**TASK ITEM:** The required output is a word-for-word restatement of the material below, from the line with "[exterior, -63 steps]" through its last line, inclusive.

Start of INPUT DATA

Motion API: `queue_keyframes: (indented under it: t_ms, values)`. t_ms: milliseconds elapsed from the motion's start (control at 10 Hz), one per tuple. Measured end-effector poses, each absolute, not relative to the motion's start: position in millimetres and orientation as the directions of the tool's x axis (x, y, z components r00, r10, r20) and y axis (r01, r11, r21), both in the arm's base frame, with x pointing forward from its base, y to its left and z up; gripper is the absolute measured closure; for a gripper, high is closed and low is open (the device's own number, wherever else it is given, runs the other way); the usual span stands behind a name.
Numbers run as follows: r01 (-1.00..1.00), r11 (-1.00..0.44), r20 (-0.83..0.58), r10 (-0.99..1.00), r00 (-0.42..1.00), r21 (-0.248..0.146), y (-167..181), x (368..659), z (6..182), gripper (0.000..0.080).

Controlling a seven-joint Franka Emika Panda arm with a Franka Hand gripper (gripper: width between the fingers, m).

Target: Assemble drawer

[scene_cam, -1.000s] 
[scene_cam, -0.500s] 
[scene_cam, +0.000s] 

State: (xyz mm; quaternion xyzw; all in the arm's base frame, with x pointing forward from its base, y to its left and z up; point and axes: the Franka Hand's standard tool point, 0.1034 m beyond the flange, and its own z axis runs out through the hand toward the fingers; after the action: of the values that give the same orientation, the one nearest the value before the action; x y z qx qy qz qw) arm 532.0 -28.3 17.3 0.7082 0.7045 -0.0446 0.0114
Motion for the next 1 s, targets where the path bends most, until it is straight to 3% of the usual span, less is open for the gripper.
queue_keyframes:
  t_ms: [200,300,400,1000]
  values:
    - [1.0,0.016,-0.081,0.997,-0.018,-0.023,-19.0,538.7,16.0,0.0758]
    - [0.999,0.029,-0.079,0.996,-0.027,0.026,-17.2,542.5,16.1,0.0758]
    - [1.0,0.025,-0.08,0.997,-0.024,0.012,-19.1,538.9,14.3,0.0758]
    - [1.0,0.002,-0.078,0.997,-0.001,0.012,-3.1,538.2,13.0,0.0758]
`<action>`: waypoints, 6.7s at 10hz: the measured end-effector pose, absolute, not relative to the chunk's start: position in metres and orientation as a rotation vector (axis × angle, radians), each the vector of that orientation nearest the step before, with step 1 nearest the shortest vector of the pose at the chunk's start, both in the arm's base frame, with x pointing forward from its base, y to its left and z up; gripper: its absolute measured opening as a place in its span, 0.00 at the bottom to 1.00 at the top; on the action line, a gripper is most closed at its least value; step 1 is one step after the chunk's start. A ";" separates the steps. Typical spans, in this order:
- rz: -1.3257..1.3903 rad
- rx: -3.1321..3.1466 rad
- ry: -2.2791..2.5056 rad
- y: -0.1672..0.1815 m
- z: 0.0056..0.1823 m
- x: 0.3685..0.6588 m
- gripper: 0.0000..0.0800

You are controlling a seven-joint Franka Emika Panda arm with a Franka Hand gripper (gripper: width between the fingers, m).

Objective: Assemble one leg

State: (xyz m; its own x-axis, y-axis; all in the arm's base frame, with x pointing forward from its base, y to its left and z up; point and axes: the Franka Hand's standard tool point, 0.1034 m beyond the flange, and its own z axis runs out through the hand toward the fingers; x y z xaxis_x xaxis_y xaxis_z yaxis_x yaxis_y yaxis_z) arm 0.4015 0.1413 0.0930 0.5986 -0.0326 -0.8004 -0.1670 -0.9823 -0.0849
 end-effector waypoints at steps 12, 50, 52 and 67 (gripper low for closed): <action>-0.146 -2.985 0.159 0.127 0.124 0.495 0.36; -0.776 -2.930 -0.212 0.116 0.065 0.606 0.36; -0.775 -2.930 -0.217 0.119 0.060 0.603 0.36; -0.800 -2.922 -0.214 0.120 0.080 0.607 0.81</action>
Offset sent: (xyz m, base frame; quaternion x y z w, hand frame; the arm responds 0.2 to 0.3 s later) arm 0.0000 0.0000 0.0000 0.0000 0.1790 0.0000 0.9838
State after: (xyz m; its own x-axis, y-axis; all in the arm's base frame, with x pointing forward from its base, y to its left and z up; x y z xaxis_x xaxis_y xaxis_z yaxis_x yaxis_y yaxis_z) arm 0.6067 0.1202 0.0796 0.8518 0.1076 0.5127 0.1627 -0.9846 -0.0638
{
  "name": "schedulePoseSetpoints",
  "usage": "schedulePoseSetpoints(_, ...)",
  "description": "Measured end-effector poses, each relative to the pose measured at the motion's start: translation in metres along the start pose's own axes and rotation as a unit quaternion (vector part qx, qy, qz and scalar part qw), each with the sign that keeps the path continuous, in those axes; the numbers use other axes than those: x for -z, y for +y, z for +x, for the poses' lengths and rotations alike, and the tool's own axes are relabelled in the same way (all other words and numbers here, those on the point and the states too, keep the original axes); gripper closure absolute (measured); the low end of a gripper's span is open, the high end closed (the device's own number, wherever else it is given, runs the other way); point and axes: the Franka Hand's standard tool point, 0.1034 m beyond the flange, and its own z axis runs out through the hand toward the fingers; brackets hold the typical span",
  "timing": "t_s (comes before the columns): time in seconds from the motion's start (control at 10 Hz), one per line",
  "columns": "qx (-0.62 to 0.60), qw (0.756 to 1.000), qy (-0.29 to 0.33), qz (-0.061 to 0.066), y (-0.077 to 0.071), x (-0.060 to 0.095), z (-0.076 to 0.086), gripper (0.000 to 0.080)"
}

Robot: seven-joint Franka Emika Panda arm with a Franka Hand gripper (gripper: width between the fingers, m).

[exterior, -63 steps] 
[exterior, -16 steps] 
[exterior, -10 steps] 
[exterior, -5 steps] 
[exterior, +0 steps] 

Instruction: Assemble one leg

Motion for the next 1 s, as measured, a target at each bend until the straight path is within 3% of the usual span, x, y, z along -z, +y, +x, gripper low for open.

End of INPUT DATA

**TASK RESPONSE:**
[exterior, -63 steps] 
[exterior, -16 steps] 
[exterior, -10 steps] 
[exterior, -5 steps] 
[exterior, +0 steps] 

Instruction: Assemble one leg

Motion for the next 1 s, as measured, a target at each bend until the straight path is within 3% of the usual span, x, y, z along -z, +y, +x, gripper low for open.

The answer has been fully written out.